**BRIEF:**
Each line below that contains the word "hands" is to be counted; give only the final number.

━━━ GIVEN RECORDS ━━━

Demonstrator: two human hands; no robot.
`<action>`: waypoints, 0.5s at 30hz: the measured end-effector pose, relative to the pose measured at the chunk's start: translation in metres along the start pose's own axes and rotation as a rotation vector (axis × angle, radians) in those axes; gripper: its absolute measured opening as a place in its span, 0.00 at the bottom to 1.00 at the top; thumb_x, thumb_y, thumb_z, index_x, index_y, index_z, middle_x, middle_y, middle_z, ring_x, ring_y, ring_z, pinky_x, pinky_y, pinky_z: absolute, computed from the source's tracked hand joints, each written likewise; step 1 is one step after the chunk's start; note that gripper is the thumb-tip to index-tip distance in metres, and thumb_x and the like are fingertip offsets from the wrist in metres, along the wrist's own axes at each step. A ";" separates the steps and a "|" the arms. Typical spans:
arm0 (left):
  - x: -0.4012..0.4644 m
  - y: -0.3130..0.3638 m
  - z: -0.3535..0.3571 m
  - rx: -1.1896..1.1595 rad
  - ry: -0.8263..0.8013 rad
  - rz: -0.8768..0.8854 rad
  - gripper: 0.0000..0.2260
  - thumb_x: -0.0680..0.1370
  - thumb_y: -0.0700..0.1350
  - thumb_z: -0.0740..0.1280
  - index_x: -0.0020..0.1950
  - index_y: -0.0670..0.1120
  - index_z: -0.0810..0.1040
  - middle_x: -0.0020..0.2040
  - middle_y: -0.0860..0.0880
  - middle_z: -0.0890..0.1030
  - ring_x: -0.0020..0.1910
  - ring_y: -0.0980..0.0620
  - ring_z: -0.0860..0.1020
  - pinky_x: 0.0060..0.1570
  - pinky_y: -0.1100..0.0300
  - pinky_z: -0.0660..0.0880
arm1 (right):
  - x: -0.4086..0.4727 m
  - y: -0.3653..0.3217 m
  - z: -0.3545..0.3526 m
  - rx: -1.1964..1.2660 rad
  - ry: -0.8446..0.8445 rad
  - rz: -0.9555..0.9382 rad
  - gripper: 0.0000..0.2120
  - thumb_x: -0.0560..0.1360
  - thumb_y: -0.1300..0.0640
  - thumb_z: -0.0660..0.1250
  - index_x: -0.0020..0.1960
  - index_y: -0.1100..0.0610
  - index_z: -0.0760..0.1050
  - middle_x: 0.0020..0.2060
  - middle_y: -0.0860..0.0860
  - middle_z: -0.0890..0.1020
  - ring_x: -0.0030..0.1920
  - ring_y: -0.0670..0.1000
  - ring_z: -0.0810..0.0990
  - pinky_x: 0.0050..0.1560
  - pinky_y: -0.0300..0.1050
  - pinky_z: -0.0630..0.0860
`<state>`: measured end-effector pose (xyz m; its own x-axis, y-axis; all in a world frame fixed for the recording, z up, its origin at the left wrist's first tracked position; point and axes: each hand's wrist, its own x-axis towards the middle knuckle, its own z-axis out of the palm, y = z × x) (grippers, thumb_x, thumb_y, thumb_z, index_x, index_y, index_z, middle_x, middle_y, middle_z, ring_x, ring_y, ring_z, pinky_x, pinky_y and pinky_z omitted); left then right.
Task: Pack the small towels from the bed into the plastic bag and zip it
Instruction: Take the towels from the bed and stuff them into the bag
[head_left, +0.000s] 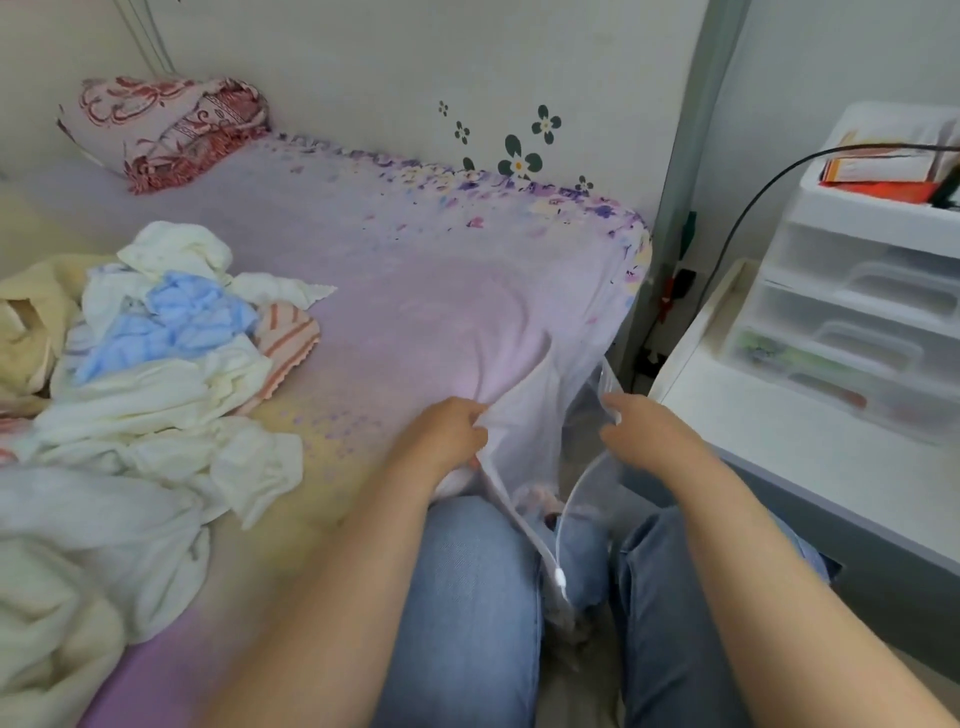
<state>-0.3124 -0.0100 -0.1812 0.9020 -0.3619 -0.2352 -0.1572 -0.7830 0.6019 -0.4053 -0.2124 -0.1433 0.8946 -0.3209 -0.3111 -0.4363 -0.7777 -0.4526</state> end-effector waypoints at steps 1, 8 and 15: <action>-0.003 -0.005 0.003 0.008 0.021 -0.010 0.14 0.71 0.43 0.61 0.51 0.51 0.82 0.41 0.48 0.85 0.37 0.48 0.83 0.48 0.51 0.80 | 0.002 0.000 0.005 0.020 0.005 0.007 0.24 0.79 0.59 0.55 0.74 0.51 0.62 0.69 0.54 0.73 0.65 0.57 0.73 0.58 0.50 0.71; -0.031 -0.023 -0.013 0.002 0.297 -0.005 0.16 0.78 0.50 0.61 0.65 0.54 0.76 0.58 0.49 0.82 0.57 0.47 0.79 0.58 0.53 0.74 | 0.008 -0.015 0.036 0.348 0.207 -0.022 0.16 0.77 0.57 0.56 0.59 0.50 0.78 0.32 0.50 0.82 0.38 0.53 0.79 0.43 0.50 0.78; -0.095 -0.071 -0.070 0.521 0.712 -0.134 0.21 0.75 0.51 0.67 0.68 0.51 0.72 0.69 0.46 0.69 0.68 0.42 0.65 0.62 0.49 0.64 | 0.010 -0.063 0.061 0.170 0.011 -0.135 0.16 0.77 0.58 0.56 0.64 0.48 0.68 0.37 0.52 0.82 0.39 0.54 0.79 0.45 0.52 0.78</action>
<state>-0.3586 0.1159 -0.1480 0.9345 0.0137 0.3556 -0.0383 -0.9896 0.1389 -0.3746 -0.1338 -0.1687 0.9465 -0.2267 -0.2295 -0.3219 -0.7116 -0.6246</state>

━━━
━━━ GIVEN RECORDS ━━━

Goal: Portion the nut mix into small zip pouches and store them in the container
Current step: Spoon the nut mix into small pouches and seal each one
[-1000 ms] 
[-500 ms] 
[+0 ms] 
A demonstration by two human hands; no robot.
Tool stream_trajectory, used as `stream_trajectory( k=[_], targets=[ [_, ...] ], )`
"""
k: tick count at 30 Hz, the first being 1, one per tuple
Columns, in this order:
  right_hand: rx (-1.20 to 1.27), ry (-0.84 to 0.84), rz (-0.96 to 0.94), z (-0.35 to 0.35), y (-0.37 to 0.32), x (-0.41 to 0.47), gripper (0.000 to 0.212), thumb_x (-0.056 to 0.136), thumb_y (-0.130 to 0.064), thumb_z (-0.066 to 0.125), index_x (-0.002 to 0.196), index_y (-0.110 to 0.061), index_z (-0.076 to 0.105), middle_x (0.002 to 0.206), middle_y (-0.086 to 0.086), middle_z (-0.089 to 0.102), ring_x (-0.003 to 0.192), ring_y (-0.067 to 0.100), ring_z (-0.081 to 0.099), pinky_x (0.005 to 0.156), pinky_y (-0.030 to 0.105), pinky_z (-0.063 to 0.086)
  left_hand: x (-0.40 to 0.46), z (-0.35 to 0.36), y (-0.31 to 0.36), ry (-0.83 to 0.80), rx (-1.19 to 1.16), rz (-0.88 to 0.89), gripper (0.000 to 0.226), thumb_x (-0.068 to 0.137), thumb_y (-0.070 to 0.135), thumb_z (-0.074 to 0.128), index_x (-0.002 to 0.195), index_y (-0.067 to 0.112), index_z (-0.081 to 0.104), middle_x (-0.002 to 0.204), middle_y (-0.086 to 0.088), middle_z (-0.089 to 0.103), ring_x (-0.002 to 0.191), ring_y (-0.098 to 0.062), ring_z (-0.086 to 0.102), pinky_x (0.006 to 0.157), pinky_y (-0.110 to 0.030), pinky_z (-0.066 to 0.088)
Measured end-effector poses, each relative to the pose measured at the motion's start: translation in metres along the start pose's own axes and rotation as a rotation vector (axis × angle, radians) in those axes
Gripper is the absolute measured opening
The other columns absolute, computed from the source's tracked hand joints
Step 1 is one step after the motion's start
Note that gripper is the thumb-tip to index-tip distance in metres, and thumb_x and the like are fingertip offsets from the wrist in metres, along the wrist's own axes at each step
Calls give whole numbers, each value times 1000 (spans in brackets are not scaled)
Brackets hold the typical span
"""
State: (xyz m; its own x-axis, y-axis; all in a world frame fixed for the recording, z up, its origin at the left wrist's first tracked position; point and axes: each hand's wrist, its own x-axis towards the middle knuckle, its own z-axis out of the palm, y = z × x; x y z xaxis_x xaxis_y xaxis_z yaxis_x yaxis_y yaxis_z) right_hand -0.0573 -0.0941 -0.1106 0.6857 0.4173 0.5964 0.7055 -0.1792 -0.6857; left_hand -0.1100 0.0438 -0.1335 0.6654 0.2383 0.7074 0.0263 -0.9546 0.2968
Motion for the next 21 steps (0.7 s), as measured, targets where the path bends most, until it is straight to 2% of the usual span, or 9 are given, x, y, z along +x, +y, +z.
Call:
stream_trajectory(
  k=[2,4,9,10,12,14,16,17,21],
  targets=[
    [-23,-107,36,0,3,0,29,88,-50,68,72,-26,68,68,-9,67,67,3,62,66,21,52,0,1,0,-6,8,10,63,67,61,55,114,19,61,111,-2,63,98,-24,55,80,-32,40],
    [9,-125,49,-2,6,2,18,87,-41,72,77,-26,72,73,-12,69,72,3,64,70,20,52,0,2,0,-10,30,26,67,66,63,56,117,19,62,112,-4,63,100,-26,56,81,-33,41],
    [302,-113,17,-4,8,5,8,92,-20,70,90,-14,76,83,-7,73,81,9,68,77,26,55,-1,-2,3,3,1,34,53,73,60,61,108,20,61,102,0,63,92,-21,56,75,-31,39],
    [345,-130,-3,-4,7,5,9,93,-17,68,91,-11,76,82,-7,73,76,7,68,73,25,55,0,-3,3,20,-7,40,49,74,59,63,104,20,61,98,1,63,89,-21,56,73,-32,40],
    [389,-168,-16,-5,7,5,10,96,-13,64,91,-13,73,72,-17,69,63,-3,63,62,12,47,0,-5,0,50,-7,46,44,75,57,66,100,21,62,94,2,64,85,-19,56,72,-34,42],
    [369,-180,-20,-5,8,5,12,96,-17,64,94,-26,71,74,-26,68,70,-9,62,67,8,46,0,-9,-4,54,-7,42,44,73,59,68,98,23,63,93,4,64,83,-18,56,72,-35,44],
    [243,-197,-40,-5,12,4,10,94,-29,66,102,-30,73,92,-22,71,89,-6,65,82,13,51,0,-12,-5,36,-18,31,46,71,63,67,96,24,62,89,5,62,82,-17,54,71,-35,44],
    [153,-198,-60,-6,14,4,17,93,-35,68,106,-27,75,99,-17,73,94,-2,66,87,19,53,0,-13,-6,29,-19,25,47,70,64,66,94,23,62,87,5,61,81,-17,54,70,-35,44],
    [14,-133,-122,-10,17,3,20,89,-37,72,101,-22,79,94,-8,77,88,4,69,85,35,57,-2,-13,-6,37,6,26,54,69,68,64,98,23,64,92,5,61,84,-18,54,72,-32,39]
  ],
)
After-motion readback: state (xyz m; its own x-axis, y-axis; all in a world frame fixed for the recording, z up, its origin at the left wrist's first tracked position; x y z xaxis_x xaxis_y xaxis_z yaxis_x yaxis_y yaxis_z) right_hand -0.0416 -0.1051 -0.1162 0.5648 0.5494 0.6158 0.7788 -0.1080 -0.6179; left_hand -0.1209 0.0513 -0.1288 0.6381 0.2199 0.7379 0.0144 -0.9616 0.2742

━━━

**ANSWER SECTION:**
2